PROBLEM DETAILS — Establish the number of lines below that contain the string "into". State that number alone.

DATA BELOW section start

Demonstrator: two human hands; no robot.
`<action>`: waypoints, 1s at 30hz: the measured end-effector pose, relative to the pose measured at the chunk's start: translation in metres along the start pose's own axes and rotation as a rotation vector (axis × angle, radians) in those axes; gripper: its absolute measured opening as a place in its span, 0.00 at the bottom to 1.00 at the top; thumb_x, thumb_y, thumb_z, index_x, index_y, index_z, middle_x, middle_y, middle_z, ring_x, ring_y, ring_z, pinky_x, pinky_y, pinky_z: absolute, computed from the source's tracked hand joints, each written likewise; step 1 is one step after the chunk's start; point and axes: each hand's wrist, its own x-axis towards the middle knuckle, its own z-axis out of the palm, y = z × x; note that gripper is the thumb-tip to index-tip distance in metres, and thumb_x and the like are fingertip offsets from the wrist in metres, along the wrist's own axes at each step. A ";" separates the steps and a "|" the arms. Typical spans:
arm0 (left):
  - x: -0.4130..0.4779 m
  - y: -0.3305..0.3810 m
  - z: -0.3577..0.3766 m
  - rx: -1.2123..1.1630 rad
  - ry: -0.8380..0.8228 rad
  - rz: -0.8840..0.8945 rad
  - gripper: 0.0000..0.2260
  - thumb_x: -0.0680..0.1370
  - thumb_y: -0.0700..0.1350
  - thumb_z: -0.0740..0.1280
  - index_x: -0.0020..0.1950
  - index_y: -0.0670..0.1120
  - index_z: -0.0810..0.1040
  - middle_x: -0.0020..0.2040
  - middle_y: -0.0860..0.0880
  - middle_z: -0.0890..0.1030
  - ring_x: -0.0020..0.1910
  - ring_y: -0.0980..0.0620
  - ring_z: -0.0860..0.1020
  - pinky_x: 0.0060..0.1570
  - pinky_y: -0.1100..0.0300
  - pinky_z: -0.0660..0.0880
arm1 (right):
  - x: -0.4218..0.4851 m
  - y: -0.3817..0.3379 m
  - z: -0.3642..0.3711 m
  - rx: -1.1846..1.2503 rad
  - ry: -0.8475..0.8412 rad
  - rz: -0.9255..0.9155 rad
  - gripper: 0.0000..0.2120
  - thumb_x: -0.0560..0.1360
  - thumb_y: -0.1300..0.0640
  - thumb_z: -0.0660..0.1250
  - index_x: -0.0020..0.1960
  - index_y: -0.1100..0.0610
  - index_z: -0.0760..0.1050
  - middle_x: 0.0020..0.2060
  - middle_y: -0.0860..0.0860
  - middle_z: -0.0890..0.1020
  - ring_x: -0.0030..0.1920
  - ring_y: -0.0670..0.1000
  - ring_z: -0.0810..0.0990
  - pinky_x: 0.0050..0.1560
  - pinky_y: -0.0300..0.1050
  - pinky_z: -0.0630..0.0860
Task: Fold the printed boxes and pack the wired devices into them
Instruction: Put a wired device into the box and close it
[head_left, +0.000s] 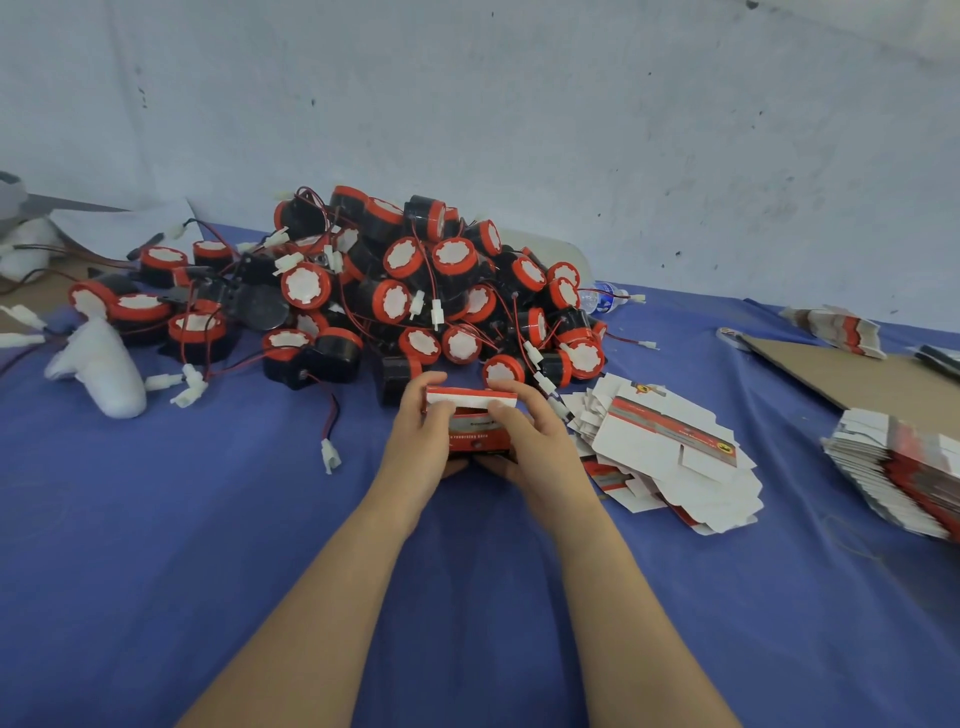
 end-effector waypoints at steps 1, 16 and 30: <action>0.000 0.002 0.001 -0.042 -0.002 -0.034 0.13 0.82 0.44 0.55 0.63 0.58 0.69 0.58 0.51 0.76 0.52 0.54 0.77 0.41 0.60 0.78 | 0.000 0.000 0.000 0.006 -0.010 0.003 0.10 0.78 0.58 0.64 0.52 0.44 0.79 0.44 0.43 0.84 0.52 0.49 0.81 0.45 0.43 0.81; -0.002 0.001 0.001 -0.121 -0.047 -0.016 0.20 0.82 0.44 0.60 0.72 0.60 0.64 0.63 0.53 0.74 0.54 0.55 0.79 0.47 0.59 0.80 | 0.002 0.002 0.003 -0.016 0.071 -0.026 0.08 0.81 0.58 0.60 0.48 0.50 0.77 0.50 0.50 0.80 0.51 0.50 0.79 0.45 0.45 0.80; 0.003 -0.002 0.002 -0.256 -0.076 -0.043 0.19 0.83 0.45 0.57 0.73 0.58 0.63 0.61 0.51 0.77 0.58 0.51 0.79 0.48 0.61 0.79 | 0.002 -0.001 0.004 0.084 0.130 -0.025 0.17 0.81 0.61 0.58 0.67 0.46 0.70 0.58 0.52 0.79 0.54 0.51 0.80 0.47 0.44 0.80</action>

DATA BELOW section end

SOLVED PROBLEM — 2